Huh. It wasn’t when I found it. Sorry.

I was able to see/use it. It is very well-done and left me thinking that air travel is actually fairly safe, infection-wise, as long as you wear your mask.

Thanks for this, it was interesting! I didn’t realize how airplane filtration worked before or that the air system already tried to keep air in relatively few rows. Both my partner and I are fully vaccinated and we are trying to figure out if we feel comfortable flying to visit parents. I think at this point it’s probably fine, but it’s hard to shake the feeling of dread.

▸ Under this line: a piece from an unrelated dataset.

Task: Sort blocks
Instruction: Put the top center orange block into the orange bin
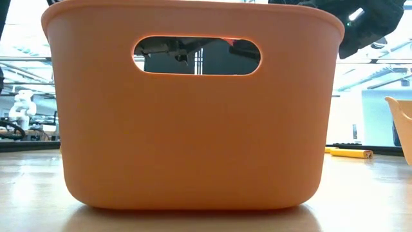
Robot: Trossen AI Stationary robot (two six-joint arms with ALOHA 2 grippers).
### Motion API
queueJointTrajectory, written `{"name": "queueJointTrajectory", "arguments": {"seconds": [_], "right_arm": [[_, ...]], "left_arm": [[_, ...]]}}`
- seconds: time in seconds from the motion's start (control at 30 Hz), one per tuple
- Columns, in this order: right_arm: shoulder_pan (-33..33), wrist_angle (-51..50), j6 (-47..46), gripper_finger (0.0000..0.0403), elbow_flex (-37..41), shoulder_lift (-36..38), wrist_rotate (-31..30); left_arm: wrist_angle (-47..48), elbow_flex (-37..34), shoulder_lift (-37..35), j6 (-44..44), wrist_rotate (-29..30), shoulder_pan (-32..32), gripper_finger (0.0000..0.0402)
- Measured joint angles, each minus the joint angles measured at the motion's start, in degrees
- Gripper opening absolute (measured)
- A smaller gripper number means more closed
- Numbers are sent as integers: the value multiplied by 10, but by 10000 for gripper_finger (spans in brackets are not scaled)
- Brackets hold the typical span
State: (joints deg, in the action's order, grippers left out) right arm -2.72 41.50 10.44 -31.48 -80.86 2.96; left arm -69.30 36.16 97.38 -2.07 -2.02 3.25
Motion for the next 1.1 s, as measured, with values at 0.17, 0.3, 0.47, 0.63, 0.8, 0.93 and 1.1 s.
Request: {"name": "queueJointTrajectory", "arguments": {"seconds": [0.17, 0.3, 0.47, 0.63, 0.8, 0.93, 1.1], "right_arm": [[0, -45, 24, 159, 0, 37, -1], [0, -96, 29, 159, 0, 82, -2], [0, -157, 16, 160, 0, 114, -2], [0, -184, -5, 160, 0, 122, -2], [0, -183, -26, 160, 0, 122, -2], [0, -184, -50, 160, 0, 122, 0], [-7, -211, -80, 160, 0, 122, 2]], "left_arm": [[34, 0, -38, 2, -15, -4, 102], [80, 0, -77, 23, -73, -1, 102], [158, 0, -91, 112, -179, 2, 102], [247, 0, -91, 155, -184, 30, 102], [252, 0, -91, 153, -165, 66, 102], [251, 0, -91, 152, -138, 89, 102], [256, 0, -91, 160, -122, 114, 102]]}}
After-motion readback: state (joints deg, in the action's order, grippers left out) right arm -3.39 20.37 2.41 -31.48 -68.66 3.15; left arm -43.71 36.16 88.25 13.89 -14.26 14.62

Yes. My parents, both in their early 80s, insist on flying later this week. Both are fully vaccinated but I’m still uneasy.

I still can’t see the paywalled NYT article (can others??), but I recall reading articles in the past that having additional airflow to the passengers causes a drop in fuel efficiency for the aircraft, and that airlines have been criticized for not allowing enough airflow in order to save money, in exactly this context: reducing germs from traveling throughout the cabin. This was all pre-pandemic.

In fact I’d want the FAA or someone to post minimum requirements for aircraft air exchange, like so many cuft^2 must be brought onto the aircraft per passenger volume per minute during flight. As it stands no passenger can know if the cabin has sufficient ventilation for safety, especially if the airline has a money motive to cut back on it.